== Segment start ==
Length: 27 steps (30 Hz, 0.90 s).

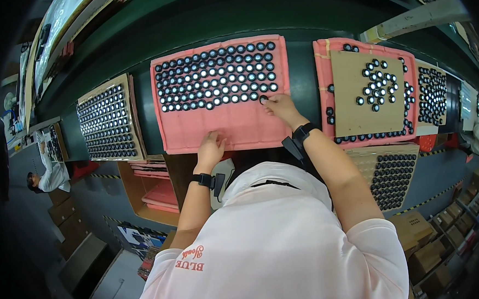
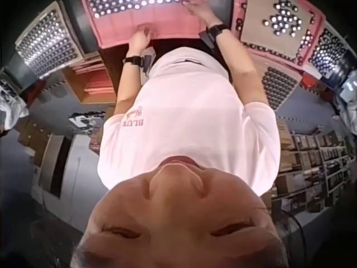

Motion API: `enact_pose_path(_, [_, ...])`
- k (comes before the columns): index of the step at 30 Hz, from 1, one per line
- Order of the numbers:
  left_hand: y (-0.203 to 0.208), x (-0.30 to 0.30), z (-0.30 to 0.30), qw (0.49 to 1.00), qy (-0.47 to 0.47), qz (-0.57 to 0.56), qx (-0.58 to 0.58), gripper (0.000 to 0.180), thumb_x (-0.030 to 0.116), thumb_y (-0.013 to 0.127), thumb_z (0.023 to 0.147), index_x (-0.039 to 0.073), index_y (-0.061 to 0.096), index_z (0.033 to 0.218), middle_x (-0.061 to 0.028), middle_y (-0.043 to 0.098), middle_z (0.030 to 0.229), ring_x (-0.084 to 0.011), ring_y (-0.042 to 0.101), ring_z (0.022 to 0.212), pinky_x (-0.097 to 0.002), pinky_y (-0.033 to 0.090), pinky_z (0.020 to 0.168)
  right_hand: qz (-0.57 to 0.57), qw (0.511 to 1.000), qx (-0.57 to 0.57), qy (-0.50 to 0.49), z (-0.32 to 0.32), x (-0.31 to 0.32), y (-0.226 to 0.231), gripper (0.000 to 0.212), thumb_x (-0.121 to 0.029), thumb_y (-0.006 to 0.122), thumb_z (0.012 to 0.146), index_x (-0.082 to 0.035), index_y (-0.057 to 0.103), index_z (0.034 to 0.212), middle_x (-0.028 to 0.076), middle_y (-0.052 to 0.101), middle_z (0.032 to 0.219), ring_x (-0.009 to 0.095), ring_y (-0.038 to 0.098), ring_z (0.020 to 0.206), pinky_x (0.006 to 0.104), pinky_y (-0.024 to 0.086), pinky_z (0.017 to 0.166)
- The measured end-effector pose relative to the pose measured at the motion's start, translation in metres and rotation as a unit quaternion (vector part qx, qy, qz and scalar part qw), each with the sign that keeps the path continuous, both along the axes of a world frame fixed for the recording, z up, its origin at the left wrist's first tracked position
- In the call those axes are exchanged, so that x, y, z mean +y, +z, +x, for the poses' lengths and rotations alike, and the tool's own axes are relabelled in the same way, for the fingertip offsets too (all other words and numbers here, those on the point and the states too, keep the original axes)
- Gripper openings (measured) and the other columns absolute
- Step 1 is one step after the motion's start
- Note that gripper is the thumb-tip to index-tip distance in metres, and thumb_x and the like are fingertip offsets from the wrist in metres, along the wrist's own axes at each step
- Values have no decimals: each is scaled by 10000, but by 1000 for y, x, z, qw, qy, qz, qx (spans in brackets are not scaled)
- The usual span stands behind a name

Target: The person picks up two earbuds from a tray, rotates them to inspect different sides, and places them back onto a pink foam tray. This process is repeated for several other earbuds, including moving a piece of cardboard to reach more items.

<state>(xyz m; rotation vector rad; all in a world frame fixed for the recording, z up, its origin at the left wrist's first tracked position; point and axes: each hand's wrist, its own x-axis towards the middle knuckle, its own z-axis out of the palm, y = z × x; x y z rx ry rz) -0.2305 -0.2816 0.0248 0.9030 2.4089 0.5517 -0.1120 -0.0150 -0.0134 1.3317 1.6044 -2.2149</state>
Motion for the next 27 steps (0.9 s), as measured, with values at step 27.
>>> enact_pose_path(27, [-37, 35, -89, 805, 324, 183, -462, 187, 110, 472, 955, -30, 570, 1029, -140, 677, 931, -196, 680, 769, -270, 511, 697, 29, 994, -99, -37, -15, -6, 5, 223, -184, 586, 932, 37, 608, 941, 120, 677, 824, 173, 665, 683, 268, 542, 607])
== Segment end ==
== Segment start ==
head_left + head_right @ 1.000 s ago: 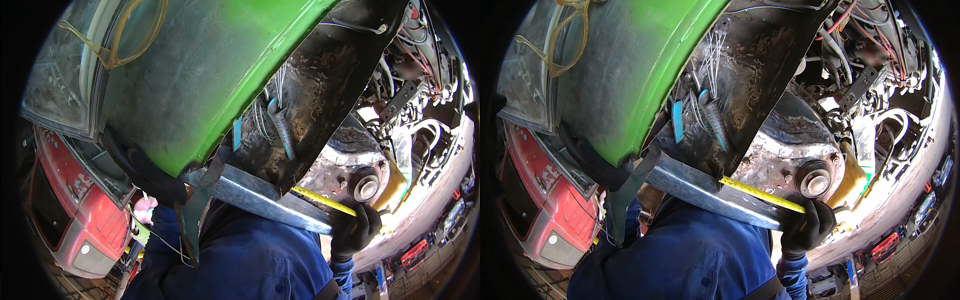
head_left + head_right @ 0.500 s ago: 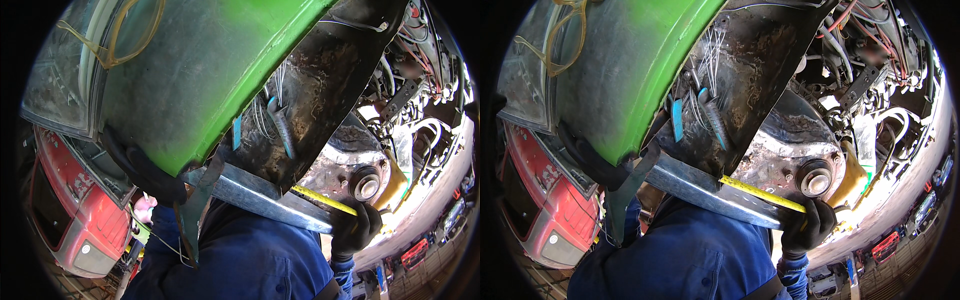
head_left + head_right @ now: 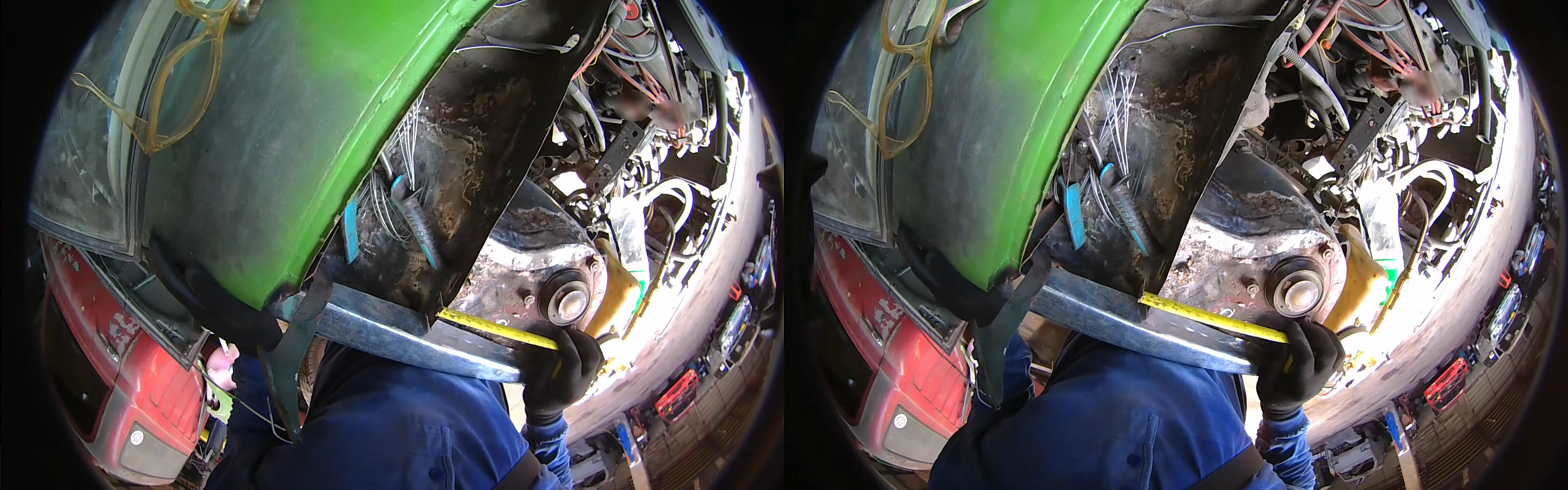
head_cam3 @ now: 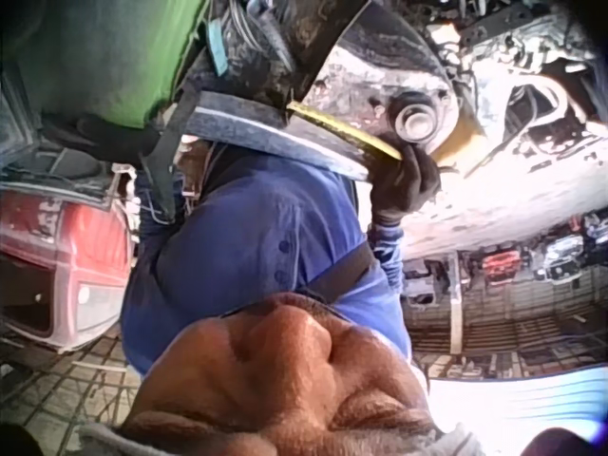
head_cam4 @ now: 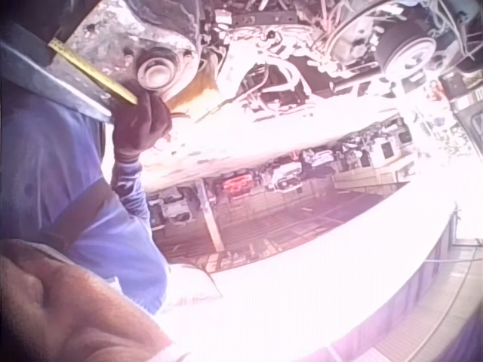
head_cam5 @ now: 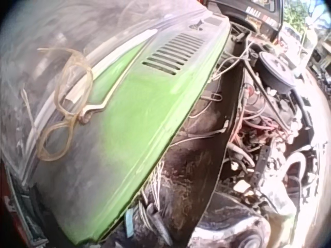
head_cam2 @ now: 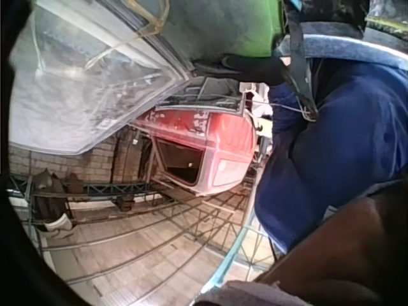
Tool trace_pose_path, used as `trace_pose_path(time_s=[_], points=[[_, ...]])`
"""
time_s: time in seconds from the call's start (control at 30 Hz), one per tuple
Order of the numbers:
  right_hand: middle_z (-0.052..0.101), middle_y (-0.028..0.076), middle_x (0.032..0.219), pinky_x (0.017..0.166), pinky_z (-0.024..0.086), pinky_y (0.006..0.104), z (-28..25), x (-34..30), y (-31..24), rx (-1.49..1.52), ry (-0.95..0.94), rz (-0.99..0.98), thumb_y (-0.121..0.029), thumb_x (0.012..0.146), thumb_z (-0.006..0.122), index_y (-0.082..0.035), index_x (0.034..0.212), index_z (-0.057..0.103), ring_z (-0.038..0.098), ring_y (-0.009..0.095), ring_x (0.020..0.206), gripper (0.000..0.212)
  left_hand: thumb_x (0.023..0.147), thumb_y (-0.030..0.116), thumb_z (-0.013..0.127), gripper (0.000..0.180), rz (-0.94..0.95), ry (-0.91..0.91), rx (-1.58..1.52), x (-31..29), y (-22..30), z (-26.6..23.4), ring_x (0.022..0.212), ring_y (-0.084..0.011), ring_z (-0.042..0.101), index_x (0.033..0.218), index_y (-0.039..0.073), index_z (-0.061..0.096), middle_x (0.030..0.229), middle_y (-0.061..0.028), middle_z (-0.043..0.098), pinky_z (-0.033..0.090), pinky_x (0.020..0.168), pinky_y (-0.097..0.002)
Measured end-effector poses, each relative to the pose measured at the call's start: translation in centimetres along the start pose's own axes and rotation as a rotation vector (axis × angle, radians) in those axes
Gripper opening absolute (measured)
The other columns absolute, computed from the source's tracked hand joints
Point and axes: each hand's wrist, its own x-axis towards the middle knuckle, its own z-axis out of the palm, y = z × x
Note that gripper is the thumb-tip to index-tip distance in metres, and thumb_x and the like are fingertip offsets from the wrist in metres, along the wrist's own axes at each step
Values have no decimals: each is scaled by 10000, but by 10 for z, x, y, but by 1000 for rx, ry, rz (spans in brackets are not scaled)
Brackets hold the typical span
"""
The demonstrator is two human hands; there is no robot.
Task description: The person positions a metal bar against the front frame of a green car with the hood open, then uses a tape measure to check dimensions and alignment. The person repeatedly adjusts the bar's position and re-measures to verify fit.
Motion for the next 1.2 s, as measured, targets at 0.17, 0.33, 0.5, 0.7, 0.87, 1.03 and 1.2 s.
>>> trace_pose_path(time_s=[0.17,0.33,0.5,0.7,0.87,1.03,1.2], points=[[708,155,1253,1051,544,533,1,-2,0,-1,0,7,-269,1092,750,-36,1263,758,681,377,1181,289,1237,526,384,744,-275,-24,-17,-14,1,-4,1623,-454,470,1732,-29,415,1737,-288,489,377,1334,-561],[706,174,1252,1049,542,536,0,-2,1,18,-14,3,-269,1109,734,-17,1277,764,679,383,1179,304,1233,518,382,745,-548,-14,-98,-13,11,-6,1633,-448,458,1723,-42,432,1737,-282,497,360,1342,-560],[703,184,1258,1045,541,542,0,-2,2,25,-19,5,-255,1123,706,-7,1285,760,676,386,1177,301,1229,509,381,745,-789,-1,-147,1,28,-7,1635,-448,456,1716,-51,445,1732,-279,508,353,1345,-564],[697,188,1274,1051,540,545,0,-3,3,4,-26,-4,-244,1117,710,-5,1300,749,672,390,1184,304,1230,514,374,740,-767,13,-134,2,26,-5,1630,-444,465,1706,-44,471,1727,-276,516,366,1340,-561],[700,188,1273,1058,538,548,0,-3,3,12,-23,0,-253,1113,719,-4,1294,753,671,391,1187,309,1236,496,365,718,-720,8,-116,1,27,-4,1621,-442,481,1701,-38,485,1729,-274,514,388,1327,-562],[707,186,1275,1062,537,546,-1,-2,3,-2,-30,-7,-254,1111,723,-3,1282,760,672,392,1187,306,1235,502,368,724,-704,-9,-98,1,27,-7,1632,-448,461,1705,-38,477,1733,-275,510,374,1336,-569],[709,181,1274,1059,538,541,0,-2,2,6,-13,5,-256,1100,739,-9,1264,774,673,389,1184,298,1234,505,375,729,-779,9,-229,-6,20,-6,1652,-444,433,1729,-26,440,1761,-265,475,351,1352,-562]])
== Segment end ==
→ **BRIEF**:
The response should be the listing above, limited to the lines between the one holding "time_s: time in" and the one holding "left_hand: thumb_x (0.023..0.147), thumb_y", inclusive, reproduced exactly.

→ **ANSWER FOR THIS EXERCISE**:
time_s: time in seconds from the call's start (control at 30 Hz), one per tuple
Order of the numbers:
  right_hand: middle_z (-0.052..0.101), middle_y (-0.028..0.076), middle_x (0.032..0.219), pinky_x (0.017..0.166), pinky_z (-0.024..0.086), pinky_y (0.006..0.104), z (-28..25), x (-34..30), y (-31..24), rx (-1.49..1.52), ry (-0.95..0.94), rz (-0.99..0.98), thumb_y (-0.121..0.029), thumb_x (0.012..0.146), thumb_z (-0.006..0.122), index_y (-0.082..0.035), index_x (0.034..0.212), index_z (-0.057..0.103), ring_z (-0.038..0.098), ring_y (-0.009..0.095), ring_x (0.020..0.206), gripper (0.000..0.212)
  left_hand: thumb_x (0.023..0.147), thumb_y (-0.030..0.116), thumb_z (-0.013..0.127), gripper (0.000..0.180), rz (-0.94..0.95), ry (-0.91..0.91), rx (-1.58..1.52), x (-31..29), y (-22..30), z (-26.6..23.4), ring_x (0.022..0.212), ring_y (-0.084..0.011), ring_z (-0.042..0.101), index_x (0.033..0.218), index_y (-0.039..0.073), index_z (-0.061..0.096), middle_x (0.030..0.229), middle_y (-0.061..0.028), middle_z (-0.043..0.098), pinky_z (-0.033..0.090), pinky_x (0.020..0.168), pinky_y (-0.097..0.002)

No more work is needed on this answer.